Among the entries that follow, how many lines contain the string "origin"? Answer with that number only.

*** Supplied data Section Begins ***

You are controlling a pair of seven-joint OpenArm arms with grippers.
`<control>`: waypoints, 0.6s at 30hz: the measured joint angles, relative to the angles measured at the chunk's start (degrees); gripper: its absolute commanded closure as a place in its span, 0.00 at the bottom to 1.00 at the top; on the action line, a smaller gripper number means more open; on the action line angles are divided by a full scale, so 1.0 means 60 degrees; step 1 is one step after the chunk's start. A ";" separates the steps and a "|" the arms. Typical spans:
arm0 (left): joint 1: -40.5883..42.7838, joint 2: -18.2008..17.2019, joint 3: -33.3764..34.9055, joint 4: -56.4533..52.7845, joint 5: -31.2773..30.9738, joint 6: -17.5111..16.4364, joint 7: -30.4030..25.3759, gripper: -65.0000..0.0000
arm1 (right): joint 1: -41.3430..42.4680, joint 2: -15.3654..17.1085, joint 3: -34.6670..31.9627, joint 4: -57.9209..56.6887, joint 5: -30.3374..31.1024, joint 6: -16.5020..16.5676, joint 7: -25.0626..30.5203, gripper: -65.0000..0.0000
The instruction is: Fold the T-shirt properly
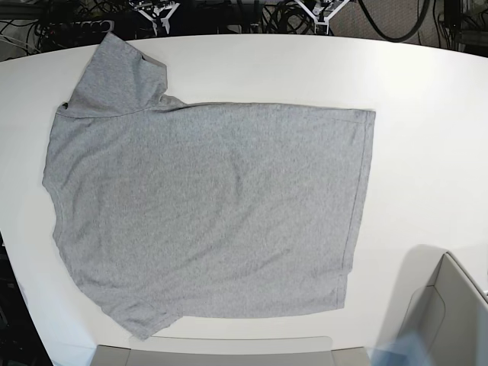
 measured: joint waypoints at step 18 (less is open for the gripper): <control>0.0069 -0.0368 0.0018 0.0036 -0.0004 0.0000 -0.0015 1.00 | -0.0361 0.0018 -0.0018 0.0430 0.0004 0.0066 0.0040 1.00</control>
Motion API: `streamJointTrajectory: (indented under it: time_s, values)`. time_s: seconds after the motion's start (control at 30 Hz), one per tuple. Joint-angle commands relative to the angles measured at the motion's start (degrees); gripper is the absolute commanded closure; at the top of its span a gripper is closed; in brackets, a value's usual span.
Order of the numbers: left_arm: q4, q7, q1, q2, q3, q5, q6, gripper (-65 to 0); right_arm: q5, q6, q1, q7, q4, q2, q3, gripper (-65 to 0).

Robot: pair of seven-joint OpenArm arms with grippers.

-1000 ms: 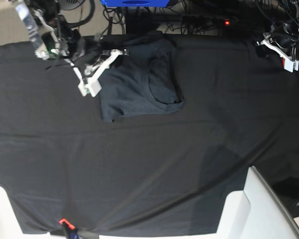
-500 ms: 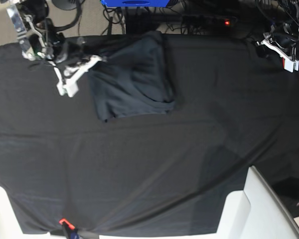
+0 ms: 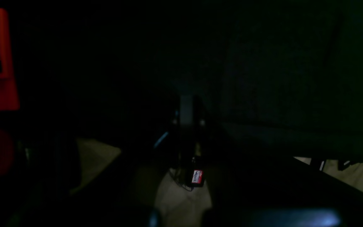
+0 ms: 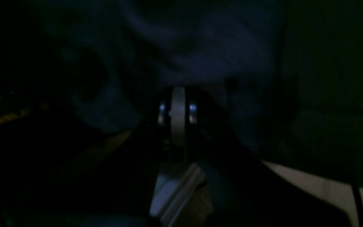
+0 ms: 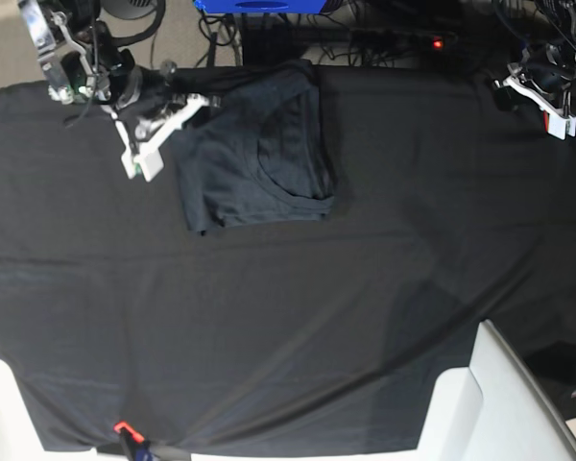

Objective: Fold the T-shirt properly
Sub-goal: 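Press and tuck the shirt's side edge with the right gripper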

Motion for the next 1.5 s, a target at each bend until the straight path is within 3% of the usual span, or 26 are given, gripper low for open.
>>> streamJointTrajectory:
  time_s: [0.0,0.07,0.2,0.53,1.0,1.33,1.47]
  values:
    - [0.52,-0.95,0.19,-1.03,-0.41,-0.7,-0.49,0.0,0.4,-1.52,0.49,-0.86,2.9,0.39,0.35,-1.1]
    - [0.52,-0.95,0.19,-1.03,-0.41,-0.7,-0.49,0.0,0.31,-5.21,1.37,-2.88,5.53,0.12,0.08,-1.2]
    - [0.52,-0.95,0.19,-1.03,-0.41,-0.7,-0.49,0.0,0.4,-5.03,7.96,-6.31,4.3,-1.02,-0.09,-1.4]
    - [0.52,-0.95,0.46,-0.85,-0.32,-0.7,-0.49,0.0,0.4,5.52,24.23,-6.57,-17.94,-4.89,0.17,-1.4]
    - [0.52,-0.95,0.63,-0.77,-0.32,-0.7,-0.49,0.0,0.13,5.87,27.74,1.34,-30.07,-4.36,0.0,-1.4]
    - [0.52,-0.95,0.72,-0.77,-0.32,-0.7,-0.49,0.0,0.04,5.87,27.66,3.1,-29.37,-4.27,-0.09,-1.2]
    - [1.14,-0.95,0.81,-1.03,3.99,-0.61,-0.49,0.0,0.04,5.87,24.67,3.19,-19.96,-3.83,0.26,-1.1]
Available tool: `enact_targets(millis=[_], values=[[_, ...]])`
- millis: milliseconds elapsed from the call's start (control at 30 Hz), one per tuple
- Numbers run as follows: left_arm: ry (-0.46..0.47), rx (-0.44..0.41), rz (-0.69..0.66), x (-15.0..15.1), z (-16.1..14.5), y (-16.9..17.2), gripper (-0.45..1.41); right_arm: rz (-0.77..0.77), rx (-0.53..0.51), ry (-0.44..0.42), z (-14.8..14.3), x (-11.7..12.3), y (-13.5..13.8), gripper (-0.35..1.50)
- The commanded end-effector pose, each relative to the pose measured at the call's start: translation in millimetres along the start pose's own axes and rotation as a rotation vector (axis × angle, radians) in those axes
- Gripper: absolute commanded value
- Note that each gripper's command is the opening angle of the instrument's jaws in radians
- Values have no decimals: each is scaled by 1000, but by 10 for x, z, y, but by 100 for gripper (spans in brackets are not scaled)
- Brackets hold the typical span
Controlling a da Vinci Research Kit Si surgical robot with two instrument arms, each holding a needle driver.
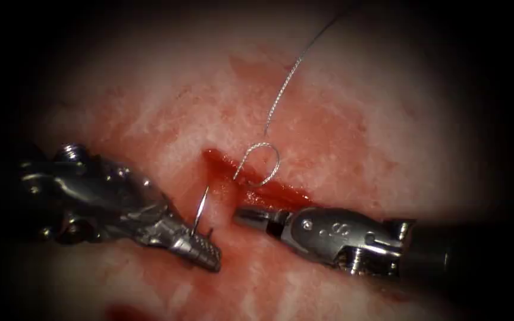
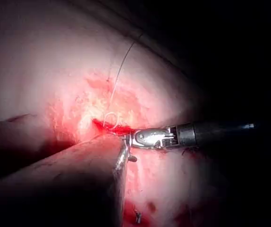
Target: Wound Closure
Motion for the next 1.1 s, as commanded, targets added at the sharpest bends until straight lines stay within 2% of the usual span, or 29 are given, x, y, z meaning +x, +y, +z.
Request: enact_targets(millis=[33,400,567,667,833,900,1033,1067,1100], values=[[-2,-9,-6,-1,3,2,-35,0,2,0,7,-2,-4,-15],[-7,-29,-27,-3,-7,31,-35,0,2,0,7,-2,-4,-15],[-12,-31,82,-2,-12,46,-35,0,2,0,7,-2,-2,-15],[-11,-32,173,3,-17,58,-35,1,-1,0,6,-2,-2,-15],[-2,-1,437,7,-20,66,-35,1,0,0,5,-2,0,-15],[9,38,553,6,-20,65,-35,1,1,0,4,-2,0,-15],[18,95,672,8,-22,64,-35,1,1,0,4,-2,0,-15],[18,113,753,12,-24,64,-35,1,1,0,4,-2,0,-15],[19,122,778,14,-25,64,-35,1,1,0,3,-2,0,-15]])
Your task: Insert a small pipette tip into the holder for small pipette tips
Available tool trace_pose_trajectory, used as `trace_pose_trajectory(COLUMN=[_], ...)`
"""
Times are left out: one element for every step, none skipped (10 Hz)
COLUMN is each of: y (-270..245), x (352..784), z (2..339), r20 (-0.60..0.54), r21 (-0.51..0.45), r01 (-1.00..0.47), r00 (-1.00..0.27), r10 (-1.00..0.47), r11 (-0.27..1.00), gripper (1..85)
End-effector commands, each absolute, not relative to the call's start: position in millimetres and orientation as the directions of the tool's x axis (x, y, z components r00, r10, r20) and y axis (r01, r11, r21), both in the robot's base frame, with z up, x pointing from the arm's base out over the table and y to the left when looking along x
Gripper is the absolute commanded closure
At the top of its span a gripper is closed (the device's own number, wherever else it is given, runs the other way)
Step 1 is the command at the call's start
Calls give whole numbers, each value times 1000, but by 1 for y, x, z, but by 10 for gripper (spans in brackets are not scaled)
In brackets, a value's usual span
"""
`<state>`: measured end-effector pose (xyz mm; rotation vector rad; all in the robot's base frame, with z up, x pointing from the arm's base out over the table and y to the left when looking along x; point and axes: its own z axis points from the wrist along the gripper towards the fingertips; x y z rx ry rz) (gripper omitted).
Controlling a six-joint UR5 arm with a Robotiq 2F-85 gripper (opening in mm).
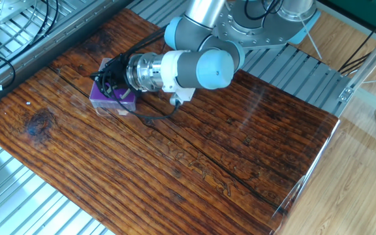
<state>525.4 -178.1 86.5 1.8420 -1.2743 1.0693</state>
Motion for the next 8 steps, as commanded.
trace_pose_trajectory(y=[-178,-177,-176,-178,-180,-181,-181,-181], x=[524,523,520,518,518,518,517,517], z=[81,78,71,63,61,63,65,66], r20=[878,871,857,843,837,838,842,842], r21=[84,87,82,74,83,93,99,100], r01=[-944,-943,-945,-949,-949,-947,-946,-946], r00=[223,229,229,224,232,241,245,245], r10=[-425,-435,-461,-490,-495,-489,-481,-480], r11=[-320,-322,-317,-307,-304,-306,-308,-308], gripper=[847,847,847,847,847,847,847,847])
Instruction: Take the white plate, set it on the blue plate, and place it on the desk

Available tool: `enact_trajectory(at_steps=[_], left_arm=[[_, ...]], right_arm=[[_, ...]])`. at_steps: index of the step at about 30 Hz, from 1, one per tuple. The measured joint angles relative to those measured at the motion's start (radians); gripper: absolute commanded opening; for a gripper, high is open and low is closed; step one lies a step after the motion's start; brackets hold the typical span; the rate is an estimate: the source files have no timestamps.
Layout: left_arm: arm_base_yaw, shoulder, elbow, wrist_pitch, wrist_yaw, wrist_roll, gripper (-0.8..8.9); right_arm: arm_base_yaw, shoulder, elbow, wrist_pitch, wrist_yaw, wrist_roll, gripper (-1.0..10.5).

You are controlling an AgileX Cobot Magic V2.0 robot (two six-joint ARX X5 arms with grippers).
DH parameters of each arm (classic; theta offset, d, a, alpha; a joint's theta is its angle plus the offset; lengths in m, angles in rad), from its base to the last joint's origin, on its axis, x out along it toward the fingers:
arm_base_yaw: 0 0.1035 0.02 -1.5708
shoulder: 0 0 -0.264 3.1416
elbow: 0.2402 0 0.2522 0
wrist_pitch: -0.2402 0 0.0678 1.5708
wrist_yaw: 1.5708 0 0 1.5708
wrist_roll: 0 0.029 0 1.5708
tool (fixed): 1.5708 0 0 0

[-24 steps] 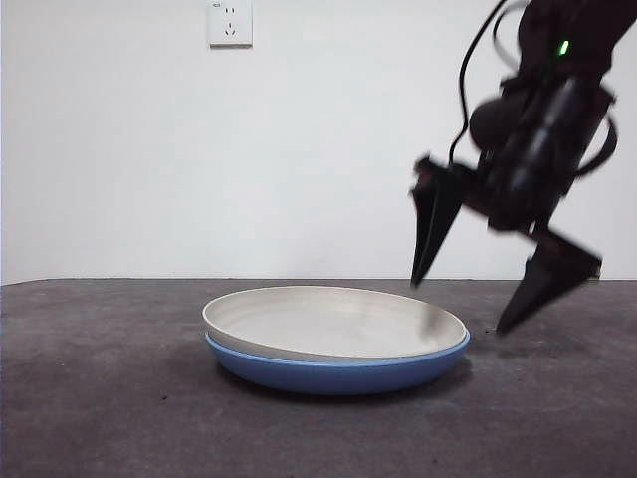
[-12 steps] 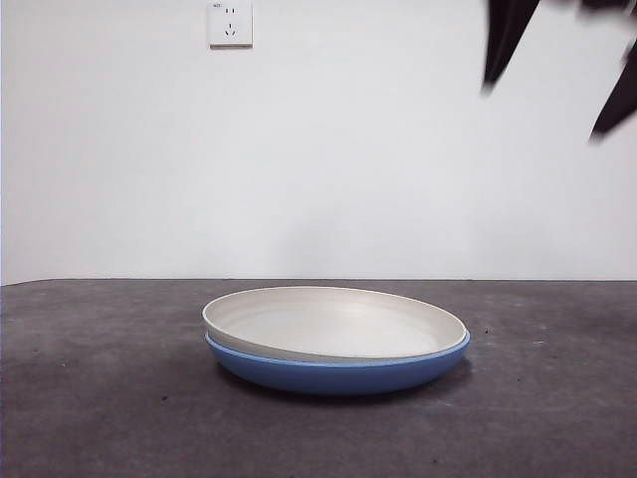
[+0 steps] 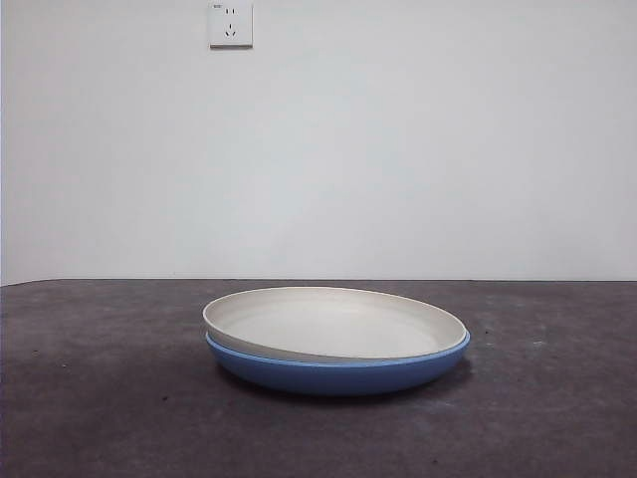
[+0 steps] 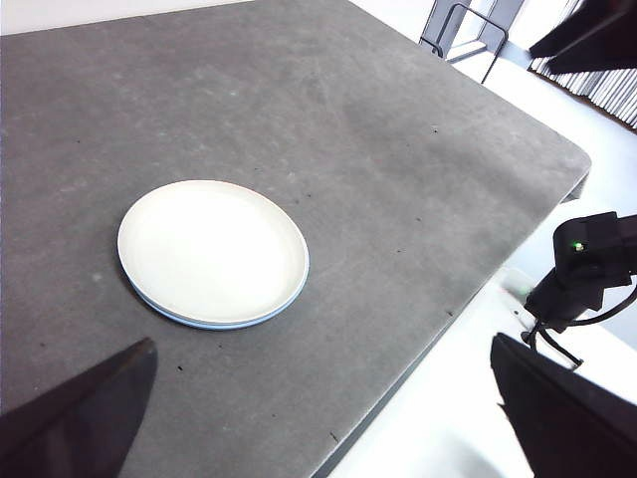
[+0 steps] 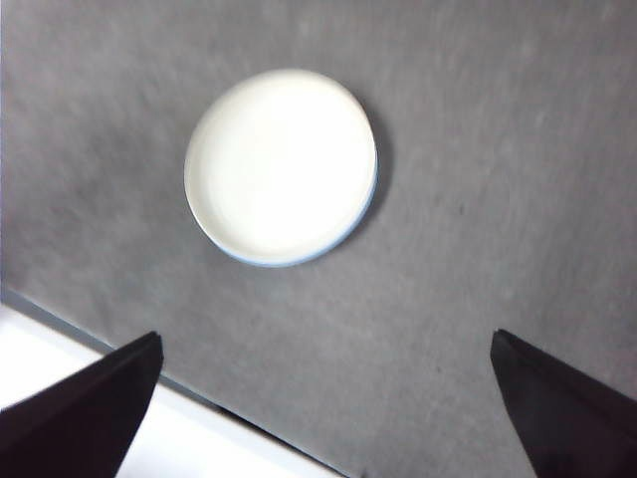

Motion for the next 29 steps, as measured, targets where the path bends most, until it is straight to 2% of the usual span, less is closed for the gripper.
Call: enact_trajectory(at_steps=[6,7,8,9,11,12,13,29], left_arm=[[0.0,0.0,0.0,0.0,0.0,0.0,5.61],[0.0,0.0,0.0,0.0,0.0,0.0,5.55],[0.0,0.0,0.0,0.0,0.0,0.0,5.23],[0.0,0.0,0.0,0.0,0.0,0.0,4.22],[0.0,0.0,0.0,0.0,0.0,0.001,1.32],[0.0,0.0,0.0,0.0,0.0,0.001,0.0],[0.0,0.0,0.0,0.0,0.0,0.001,0.31],[0.001,0.0,0.0,0.0,0.0,0.001,0.28]], right_arm=[[0.0,-0.112,0.0,-0.002,0.0,0.0,5.4],[0.0,-0.118,0.0,-0.002,0.0,0.0,5.1],[0.0,-0.122,0.0,-0.002,0.0,0.0,4.2],[0.0,-0.124,0.0,-0.002,0.0,0.0,2.7],[0.0,-0.123,0.0,-0.002,0.0,0.0,-0.2],[0.0,-0.123,0.0,-0.002,0.0,0.0,0.2],[0.0,-0.122,0.0,-0.002,0.001,0.0,0.2],[0.0,-0.123,0.0,0.004,0.001,0.0,0.2]])
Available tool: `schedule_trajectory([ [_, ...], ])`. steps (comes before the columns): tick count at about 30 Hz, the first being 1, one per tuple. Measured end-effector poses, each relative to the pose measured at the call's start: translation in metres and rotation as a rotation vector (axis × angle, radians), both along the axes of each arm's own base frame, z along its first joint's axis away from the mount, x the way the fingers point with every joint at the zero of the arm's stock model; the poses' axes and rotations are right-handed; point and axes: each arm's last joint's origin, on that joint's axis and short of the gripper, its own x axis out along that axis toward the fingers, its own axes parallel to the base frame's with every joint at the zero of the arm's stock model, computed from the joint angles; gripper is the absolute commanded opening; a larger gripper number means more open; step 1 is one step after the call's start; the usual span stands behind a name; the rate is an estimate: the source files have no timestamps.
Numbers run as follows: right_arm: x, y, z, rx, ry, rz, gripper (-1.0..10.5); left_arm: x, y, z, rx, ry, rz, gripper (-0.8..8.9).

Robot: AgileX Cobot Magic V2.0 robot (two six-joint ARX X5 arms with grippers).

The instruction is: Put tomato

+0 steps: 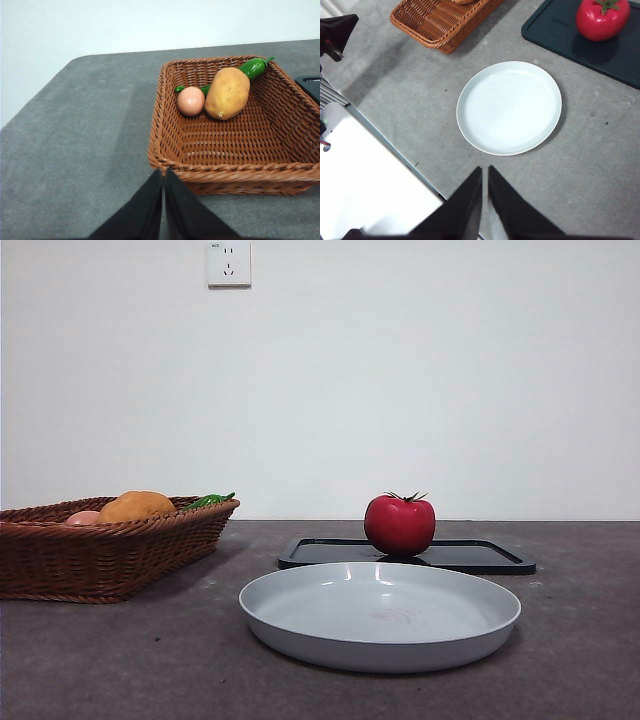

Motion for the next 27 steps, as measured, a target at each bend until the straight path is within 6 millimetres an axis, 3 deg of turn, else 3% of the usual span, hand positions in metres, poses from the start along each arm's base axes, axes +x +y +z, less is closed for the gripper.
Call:
schedule_trajectory([
  [6, -0.003, -0.005, 0.003, 0.002, -0.061, -0.023, 0.1, 0.0, 0.0, 0.0, 0.0, 0.0, 0.0, 0.09],
  [10, -0.007, -0.015, 0.012, 0.042, -0.259, -0.111, 0.1, 0.0, 0.0, 0.0, 0.0, 0.0, 0.0, 0.09],
  [13, -0.01, -0.023, 0.008, 0.07, -0.426, -0.194, 0.1, 0.0, 0.0, 0.0, 0.0, 0.0, 0.0, 0.09],
  [16, -0.009, -0.027, -0.012, 0.084, -0.551, -0.261, 0.1, 0.0, 0.0, 0.0, 0.0, 0.0, 0.0, 0.09],
  [27, 0.009, -0.036, -0.124, 0.063, -0.74, -0.449, 0.1, 0.0, 0.0, 0.0, 0.0, 0.0, 0.0, 0.09],
])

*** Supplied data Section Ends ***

Written solution:
2